Anlässlich ihres zehnjährigen Bandjubiläums bringen Jennifer Rostock nur ein Jahr nach der Veröffentlichung ihres letzten Albums „Genau in diesem Ton“ eine neue Platte auf den Markt. „Worst of“ besteht aus verworfenen Songs und ungenutzen Ideen, die sich in den vergangenen 10 Jahren angesammelt haben.
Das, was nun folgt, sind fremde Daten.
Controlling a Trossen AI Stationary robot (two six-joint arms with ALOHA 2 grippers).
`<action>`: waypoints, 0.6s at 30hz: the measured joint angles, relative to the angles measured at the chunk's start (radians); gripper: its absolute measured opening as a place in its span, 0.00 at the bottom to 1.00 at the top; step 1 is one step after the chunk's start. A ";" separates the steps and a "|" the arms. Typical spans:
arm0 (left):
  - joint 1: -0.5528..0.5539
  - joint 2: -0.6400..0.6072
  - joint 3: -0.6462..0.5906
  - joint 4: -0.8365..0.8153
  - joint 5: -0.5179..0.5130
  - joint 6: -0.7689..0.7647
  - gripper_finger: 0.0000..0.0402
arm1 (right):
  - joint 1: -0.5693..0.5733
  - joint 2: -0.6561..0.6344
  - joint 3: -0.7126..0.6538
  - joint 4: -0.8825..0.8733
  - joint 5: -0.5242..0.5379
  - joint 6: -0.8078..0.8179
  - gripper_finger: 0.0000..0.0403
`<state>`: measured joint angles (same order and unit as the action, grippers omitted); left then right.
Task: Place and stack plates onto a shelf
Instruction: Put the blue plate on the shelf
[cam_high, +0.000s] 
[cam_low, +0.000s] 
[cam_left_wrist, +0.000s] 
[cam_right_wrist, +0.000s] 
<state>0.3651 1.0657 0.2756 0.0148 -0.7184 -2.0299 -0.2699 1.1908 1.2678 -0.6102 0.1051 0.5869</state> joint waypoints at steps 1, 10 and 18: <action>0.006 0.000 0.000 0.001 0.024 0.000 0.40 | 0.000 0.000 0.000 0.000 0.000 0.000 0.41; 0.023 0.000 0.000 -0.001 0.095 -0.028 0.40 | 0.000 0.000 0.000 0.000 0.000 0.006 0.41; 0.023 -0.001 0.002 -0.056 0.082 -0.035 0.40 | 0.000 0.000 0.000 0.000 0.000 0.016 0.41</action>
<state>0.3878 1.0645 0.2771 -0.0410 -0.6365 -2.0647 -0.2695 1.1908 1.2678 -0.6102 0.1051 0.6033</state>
Ungeschliffene Diamanten. Jennifer Rostock schenken uns 10 neue Songs voller Proberaumromantik und Klavierklängen. Auf den ersten Blick konzeptlos aneinandergereihte Songs der unterschiedlichsten Art, das Konzept eher eine schnelle Idee. Ein zwanglos produziertes Album, der Titel nimmt automatisch etwas von dem Erfoglsdruck. Für die Aufnahmen verschwand die Band nur für eine Woche im Studio, das Ergebnis kann sich trotzdem sehen lassen. Die Texte sind gewohnt frech, Frontfrau Jennifer Weist übt wie gewohnt Kritik an Gesellschaft, Politik und verteilt ein paar Seitenhiebe. Insgesamt kommt das Album fröhlich und poppig daher, Songs wie „Alles Cool“ sind beim ersten Hören gewöhnungsbedürftig, bei anderen Songs kann man dagegen sehr genau heraushören aus welcher Zeit sie stammen müssen. Angestaubt ist hier trotzdem nichts. „Weltbild“ ist eine eher ruhigere Nummer bei der Frau Weist von Joe Walter am Klavier begleitet wird. „Flaschendrehen“ ist ein richtiger Ohrwurm mit elektronischen Einflüssen.  Der kürzeste Song geht nicht einmal eine Minute, hat es dafür aber in sich und klingt stark nach den ersten beiden Alben der Band. „Wennn ich dein Gesicht seh, denk ich an meine Faust“ ist dafür allerdings der längste Songtitel und das Tempo ordentlich angezogen.

Aus der Worst Of-Idee entstand ein ganz neues Album. Jennifer Rostock zeigen, dass sich zweite Chancen durchaus lohnen und das aus ursprünglich verworfenen Songs ein ganz neues Album entstehen kann. Eine tolle und witzige Idee der Band.